The national and international political response to the climate crisis is both tragic and farcical.

By New Statesman

The extreme heatwave that engulfed the United Kingdom and most of Europe in recent days was not an aberration: it was part of a deadly trend. Twenty of the hottest years since records began in 1850 have occurred in the last 22. In 2003 an estimated 70,000 people died as a result of a European heatwave. The abnormally hot and cold temperatures caused by global warming are now linked to around five million deaths a year. Climate change is not only a danger to future generations, it is a catastrophe for everyone alive today.

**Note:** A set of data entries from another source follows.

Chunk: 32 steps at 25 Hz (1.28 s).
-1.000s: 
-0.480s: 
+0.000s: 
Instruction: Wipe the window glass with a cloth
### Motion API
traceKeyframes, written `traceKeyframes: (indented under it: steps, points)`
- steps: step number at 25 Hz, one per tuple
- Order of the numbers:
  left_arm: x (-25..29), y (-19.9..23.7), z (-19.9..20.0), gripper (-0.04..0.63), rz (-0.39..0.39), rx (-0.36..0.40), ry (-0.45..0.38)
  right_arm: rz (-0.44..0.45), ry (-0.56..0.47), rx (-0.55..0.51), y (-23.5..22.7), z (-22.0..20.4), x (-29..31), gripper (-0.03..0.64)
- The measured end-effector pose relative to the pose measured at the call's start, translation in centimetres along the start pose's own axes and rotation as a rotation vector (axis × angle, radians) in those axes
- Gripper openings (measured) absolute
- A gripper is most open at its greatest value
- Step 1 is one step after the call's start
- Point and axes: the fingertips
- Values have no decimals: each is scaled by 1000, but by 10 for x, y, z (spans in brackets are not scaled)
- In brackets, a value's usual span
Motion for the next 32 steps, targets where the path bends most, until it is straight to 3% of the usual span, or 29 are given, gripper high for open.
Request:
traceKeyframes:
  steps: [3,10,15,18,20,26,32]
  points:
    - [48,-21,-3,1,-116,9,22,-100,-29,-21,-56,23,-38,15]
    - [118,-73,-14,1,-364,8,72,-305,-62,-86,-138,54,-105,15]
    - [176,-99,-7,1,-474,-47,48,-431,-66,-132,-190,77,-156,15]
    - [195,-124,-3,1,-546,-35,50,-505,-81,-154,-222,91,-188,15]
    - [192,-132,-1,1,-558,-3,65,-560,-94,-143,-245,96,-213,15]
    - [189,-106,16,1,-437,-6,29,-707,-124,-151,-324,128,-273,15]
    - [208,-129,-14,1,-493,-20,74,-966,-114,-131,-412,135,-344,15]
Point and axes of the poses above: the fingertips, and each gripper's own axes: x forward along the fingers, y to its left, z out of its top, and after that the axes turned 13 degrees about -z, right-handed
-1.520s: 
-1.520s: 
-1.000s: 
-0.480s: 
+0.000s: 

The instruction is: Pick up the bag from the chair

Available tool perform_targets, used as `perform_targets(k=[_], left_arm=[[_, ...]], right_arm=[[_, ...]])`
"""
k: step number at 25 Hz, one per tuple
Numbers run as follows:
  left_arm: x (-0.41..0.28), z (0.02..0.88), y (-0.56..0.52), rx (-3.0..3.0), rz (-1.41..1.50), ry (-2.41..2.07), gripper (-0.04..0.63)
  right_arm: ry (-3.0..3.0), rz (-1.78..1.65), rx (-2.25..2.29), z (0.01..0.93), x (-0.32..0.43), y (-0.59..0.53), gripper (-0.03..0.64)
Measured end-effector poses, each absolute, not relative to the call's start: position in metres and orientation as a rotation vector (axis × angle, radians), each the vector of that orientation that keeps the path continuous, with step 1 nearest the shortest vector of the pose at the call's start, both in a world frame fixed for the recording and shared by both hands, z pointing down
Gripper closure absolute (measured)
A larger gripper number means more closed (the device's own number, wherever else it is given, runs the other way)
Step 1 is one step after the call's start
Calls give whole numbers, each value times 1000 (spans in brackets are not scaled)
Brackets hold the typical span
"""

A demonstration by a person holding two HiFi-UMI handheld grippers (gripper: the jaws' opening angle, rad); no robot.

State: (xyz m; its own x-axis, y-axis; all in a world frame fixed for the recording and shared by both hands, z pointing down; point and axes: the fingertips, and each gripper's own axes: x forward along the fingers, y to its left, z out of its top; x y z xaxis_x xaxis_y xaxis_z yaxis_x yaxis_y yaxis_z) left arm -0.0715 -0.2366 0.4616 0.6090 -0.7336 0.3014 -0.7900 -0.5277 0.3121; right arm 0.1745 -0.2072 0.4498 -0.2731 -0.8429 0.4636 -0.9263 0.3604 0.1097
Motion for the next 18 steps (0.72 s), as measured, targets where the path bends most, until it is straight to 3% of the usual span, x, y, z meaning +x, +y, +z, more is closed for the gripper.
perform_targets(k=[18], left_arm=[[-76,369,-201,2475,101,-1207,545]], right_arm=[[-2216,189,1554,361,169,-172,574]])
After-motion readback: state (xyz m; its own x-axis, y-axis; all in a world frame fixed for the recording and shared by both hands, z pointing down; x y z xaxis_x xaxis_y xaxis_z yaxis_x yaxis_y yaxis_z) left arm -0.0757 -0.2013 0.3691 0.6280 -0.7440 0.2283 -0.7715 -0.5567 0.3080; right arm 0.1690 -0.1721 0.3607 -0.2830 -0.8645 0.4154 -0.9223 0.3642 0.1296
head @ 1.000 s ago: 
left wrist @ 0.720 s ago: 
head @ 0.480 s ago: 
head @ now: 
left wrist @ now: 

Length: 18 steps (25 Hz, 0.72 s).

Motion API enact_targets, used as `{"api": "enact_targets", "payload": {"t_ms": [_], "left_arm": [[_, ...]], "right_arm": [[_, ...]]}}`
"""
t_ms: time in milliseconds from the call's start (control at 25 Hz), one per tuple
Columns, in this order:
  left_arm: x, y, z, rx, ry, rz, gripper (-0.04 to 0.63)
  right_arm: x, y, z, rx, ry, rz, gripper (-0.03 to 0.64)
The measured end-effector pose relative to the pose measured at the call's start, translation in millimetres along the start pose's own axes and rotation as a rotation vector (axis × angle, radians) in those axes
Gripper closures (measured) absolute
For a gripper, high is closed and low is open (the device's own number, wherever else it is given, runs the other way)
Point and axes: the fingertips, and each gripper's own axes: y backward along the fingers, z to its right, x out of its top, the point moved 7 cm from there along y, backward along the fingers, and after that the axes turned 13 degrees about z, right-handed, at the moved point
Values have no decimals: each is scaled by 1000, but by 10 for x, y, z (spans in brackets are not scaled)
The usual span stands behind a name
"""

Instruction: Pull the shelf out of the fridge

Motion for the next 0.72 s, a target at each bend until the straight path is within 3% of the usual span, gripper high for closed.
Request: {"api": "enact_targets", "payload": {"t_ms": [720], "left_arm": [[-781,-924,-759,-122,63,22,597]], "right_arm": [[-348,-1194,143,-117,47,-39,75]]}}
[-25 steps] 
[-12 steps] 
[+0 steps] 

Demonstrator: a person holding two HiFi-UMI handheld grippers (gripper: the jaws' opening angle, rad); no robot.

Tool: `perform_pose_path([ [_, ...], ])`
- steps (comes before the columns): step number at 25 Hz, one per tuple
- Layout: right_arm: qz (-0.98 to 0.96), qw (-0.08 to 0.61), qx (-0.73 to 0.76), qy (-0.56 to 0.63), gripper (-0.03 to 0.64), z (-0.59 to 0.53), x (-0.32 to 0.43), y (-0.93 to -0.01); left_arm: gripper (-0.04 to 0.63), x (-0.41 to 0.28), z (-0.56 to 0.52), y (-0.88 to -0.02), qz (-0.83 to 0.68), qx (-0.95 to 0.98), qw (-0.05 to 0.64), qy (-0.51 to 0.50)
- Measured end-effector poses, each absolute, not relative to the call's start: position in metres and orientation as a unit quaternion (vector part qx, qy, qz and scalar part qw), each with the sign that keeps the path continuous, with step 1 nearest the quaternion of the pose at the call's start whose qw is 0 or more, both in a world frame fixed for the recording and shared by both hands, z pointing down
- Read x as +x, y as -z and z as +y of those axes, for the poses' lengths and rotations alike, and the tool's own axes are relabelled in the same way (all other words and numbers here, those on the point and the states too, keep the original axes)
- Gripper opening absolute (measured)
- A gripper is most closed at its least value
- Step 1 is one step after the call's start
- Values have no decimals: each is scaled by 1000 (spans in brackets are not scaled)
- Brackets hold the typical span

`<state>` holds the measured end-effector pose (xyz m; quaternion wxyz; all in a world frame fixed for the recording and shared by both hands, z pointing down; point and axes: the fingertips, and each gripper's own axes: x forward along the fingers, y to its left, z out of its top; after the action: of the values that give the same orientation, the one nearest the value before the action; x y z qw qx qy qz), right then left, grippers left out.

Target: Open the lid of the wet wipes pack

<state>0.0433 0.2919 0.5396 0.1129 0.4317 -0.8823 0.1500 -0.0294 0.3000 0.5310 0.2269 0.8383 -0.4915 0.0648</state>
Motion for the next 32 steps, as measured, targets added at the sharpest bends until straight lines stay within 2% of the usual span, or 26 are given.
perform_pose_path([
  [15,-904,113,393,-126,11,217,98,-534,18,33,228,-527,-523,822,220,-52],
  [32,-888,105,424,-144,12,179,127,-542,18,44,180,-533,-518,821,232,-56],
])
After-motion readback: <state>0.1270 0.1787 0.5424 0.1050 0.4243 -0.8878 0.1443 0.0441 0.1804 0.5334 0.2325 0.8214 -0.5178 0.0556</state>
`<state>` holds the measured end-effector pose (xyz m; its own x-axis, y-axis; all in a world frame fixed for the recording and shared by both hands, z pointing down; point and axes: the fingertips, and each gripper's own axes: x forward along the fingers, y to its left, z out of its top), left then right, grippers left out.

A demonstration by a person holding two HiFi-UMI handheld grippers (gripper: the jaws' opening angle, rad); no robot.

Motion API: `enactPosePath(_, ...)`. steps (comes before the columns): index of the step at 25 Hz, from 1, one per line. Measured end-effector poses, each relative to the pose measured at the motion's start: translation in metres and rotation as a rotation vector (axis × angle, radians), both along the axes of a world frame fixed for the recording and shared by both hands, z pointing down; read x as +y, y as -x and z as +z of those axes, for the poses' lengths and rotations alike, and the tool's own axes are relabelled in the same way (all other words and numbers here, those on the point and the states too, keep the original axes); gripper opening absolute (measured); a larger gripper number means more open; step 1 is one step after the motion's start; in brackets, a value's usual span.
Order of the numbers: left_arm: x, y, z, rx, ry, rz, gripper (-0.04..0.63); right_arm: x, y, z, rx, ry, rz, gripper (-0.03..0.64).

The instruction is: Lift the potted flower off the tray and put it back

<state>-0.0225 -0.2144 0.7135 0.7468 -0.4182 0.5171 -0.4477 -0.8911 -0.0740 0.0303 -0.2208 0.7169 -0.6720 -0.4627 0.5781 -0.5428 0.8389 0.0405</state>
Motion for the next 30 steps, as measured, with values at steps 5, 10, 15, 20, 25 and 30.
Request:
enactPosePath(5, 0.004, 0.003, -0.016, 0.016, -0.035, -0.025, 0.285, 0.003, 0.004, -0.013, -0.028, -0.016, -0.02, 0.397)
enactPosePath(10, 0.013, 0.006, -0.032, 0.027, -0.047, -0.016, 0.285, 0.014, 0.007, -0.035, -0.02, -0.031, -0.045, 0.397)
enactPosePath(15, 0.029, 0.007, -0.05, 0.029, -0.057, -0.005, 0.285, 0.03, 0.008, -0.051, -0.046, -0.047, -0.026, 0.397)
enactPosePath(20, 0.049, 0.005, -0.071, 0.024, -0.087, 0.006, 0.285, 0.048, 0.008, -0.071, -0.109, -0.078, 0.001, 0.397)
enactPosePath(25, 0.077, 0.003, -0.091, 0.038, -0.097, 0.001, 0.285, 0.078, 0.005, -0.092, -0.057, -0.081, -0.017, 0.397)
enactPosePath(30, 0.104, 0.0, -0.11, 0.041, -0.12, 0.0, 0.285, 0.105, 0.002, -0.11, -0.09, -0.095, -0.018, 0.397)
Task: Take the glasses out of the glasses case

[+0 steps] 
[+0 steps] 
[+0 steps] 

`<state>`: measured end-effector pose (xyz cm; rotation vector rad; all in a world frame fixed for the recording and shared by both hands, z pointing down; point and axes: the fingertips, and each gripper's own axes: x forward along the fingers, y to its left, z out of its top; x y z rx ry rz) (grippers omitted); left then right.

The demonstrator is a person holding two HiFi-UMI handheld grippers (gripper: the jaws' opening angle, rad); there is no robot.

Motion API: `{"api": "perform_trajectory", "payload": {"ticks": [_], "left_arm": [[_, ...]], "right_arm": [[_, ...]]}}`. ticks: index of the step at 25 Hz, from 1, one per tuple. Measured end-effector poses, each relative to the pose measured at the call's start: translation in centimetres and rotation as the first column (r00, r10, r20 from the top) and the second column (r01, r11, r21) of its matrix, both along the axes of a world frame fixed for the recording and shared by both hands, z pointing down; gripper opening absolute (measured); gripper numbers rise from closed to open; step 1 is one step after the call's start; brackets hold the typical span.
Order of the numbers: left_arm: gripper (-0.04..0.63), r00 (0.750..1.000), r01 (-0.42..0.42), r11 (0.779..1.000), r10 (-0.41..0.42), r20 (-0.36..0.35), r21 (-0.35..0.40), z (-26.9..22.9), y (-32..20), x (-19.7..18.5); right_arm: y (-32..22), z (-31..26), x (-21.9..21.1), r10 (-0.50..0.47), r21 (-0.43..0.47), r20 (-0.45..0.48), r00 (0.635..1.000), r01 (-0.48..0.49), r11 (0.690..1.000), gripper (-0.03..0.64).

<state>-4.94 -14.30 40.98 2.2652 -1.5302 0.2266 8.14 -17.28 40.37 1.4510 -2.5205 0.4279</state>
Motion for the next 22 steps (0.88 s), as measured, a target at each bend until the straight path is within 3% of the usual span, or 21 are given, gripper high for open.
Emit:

The Intergovernmental Panel on Climate Change has warned that there is less than a decade to limit the rise in ­average global temperatures to 1.5°C above pre-industrial levels – the point at which the risk of ­irreversible and ­catastrophic climate change significantly increases. (They are already around 1.1°C to 1.3°C higher.)

But, on the whole, the national and international political response to the climate crisis remains both tragic and farcical. “We ought to enjoy the sunshine,” opined Dominic Raab, the glib Deputy Prime Minister, as the Met Office issued its first ever red warning for extreme heat. Boris Johnson inevitably missed a Cobra meeting on the emergency as he hosted a decadent party for his friends and family at Chequers.

[See also: As the Tory leadership candidates obsess over tax cuts, the real monsters are tapping at the window]

The Conservative leadership candidates rival the Prime Minister in their complacency. As our political editor, Andrew Marr, writes in his column: “The candidates have had every chance but they don’t want to talk about climate change, or what steps need to be taken to slow it down.”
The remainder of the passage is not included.